I read your editorial called, "The Thoughts of Our Heart" (in the Rosh Hashonoh issue) encouraging Klal Yisroel to channel their thoughts, to flee from bad thoughts as from fire and that we should fill our hearts and minds with the high and holy thoughts that they are capable of holding, etc. I would like to add some more practical suggestions to support your meaningful words of encouragement.

This area of self-development can be extremely trying, even for those who are very careful regarding what they expose themselves to. I would like to recommend a sefer for those who would like to gain insights into the functioning of the mind, a very descriptive sefer that can be a practical guide to refining one's thoughts, elevating our entire beings. It is called, Cheshbon Hanefesh and is by Rabbi Mendel of Satanov (foreword by Rabbi Y. I. Sher of Slobodka). We can feel very inspired when encouraged; however, many of us need the "How to do it" as well as the "What to do."

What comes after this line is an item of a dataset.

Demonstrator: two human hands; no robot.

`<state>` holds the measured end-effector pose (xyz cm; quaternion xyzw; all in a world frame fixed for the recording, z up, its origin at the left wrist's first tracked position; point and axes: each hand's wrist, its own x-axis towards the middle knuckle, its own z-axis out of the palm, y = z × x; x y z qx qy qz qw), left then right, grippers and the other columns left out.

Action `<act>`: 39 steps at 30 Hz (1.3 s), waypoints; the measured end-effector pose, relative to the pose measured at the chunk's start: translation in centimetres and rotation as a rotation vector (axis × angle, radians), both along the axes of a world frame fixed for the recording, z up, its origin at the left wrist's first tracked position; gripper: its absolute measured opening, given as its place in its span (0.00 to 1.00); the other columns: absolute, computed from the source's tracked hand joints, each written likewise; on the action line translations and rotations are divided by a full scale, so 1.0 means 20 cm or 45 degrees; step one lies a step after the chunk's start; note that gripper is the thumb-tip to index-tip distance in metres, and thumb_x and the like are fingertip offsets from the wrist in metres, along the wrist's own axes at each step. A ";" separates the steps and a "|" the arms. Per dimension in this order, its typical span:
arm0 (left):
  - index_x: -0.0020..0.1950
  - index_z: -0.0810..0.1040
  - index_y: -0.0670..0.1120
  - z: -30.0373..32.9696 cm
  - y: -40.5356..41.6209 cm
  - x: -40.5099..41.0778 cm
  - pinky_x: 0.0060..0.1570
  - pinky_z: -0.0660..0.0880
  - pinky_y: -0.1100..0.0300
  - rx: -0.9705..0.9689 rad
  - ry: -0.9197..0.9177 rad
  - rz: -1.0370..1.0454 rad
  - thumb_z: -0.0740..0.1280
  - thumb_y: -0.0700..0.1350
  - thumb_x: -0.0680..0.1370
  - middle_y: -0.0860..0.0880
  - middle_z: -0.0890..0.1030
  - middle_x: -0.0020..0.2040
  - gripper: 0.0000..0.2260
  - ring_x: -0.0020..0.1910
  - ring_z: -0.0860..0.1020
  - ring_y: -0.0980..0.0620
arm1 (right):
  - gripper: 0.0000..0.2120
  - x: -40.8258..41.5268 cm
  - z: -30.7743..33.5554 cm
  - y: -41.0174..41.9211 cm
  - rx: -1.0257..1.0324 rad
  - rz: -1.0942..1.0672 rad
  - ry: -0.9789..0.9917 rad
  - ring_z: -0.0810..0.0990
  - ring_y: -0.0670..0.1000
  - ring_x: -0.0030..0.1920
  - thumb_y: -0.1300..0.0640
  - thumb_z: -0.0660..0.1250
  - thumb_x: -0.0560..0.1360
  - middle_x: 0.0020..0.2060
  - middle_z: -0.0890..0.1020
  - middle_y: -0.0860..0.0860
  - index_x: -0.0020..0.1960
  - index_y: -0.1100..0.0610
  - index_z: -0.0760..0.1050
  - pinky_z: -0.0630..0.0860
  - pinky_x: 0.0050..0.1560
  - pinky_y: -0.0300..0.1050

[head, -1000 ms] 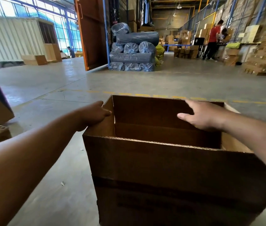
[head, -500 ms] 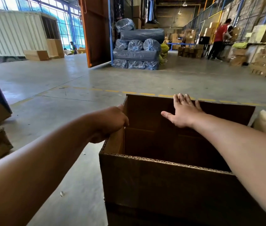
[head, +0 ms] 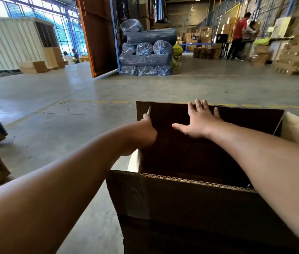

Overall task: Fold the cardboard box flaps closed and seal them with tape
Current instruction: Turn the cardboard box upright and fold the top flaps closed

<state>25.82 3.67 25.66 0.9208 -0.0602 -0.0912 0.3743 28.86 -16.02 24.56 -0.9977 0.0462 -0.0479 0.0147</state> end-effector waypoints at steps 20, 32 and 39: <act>0.81 0.40 0.41 -0.04 -0.22 -0.12 0.75 0.58 0.47 0.513 -0.012 0.068 0.63 0.60 0.79 0.37 0.54 0.80 0.43 0.77 0.58 0.38 | 0.44 -0.78 0.25 -0.83 0.048 -0.191 0.021 0.47 0.57 0.78 0.30 0.54 0.74 0.78 0.46 0.56 0.79 0.53 0.41 0.52 0.75 0.57; 0.81 0.44 0.40 -0.06 -0.38 -0.26 0.74 0.59 0.48 0.576 0.110 0.154 0.66 0.65 0.75 0.39 0.57 0.79 0.49 0.77 0.59 0.39 | 0.41 -0.97 0.14 -0.85 0.493 -0.043 0.032 0.64 0.57 0.73 0.36 0.59 0.76 0.75 0.62 0.56 0.79 0.55 0.46 0.65 0.68 0.49; 0.81 0.40 0.49 0.07 -0.75 -0.25 0.76 0.51 0.43 0.820 -0.223 -0.143 0.55 0.67 0.79 0.43 0.41 0.81 0.40 0.79 0.49 0.38 | 0.41 -0.96 0.11 -0.84 0.559 -0.014 0.084 0.64 0.56 0.73 0.35 0.56 0.77 0.76 0.61 0.56 0.79 0.54 0.42 0.65 0.68 0.49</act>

The very last chapter of the sefer describes a strong desire broken down into four stages, using visual imagery to explain the thought process. The author describes how one can actually deal with being mentally engulfed by negative thoughts and, in a successful way, prevent further aveiros. This particular moshol can be very helpful to people trying to conquer other negative traits as well, i.e., anger, etc.

A second sefer containing practical suggestions is called, Towards Meaningful Prayer, by S. Feldbrand.

The following is an excerpt from sefer Cheshbon Hanefesh: "As long as a man's mind is settled, his intellectual spirit quietly stands guard, spreading its light upon his mind as if it were a torch atop the edifice of his body" (Perek 1, Menuchas Hanefesh).

It appears that one of the tricks is to train one's mind to be focused on any given task, even when there are no negative associations taking place, i.e., training oneself not to be overwhelmed, compartmentalizing, etc., so that when one is caught with more serious negative infiltration, one has already had practice and "mental exercises" become more manageable. Working on Menuchas Hanefesh appears to be a vital step in helping us achieve the lofty goals in your article. "The tzelem Elokim in man is the mo'ach and lev and these two words have the same gematria as Elokim" (Rabbi M. Glazerson Faith and Healing).